Внедрим землесосы — перекроем отстающие участки. Не получится — артель сгорит, останемся с голой задницей. Мы уже достали улиты, рабочие колёса, валы, сальники, станины. Завтра прилетит мой заместитель Сухоруков с этим железом, и неделя вам на запуск. Ни дня больше! Как хотите. Ни дня.

Трубы у тебя есть, завтра дам механику чертежи бункеров, привлеки всех сварщиков на монтаж. Вот тебе и выход из положения, только шевелись. А то распустили нюни: "Мачмала, грязь, плывуны, дожди льют".

Это — то, что и нужно! Ещё водичку будете запускать на полигон, чтоб веселей текло перед бульдозерами. Возьмем Орондокит! Обязательно возьмем! Это — моя лебединая песня. Сердце совсем запорол, заездил… У тебя есть любимая книжка?

— Есть….

— И у меня есть. В сейфе лежит, в конторе. С самого детства берегу.

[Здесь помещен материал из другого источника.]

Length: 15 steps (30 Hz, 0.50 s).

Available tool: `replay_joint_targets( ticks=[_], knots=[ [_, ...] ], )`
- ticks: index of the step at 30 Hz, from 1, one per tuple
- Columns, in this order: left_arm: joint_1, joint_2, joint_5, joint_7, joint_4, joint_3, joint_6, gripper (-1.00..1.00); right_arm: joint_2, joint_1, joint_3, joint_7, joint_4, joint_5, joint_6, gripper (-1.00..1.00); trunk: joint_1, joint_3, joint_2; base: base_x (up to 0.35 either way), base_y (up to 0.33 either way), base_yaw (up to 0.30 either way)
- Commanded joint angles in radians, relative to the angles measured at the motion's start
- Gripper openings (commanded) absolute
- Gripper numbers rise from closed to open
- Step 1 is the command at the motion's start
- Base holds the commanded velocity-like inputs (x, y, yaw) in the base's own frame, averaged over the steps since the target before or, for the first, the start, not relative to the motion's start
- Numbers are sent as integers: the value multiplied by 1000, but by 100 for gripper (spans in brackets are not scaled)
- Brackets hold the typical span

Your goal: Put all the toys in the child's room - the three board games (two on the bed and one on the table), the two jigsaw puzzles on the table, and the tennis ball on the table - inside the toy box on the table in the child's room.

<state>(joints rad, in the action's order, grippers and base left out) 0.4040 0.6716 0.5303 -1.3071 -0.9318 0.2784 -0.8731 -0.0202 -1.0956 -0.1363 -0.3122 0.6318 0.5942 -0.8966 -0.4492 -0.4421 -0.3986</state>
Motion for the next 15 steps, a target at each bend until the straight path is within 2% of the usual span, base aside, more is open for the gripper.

Был в давние годы такой писатель в Италии, Кампанелла. За свои идеи сорок часов в инквизиции на колу просидел, как его только не пытали, а не отрёкся.

Сумасшедшим прикинулся. Книжки потом ещё писал. Когда мне становится тошно жить, задумаю что-нибудь и не выходит, я вспоминаю его и иду напролом, а когда надо, и простаком прикинусь. Забываю все обиды и неудачи.

Вот это был человек! Воля какая! Представить страшно! А ты земли родной испугался. Стыди-и-сь. Мы обязаны найти выход. Ты должен поверить, что лучше тебя никто не отмоет Орондокит. Вот тогда толк будет!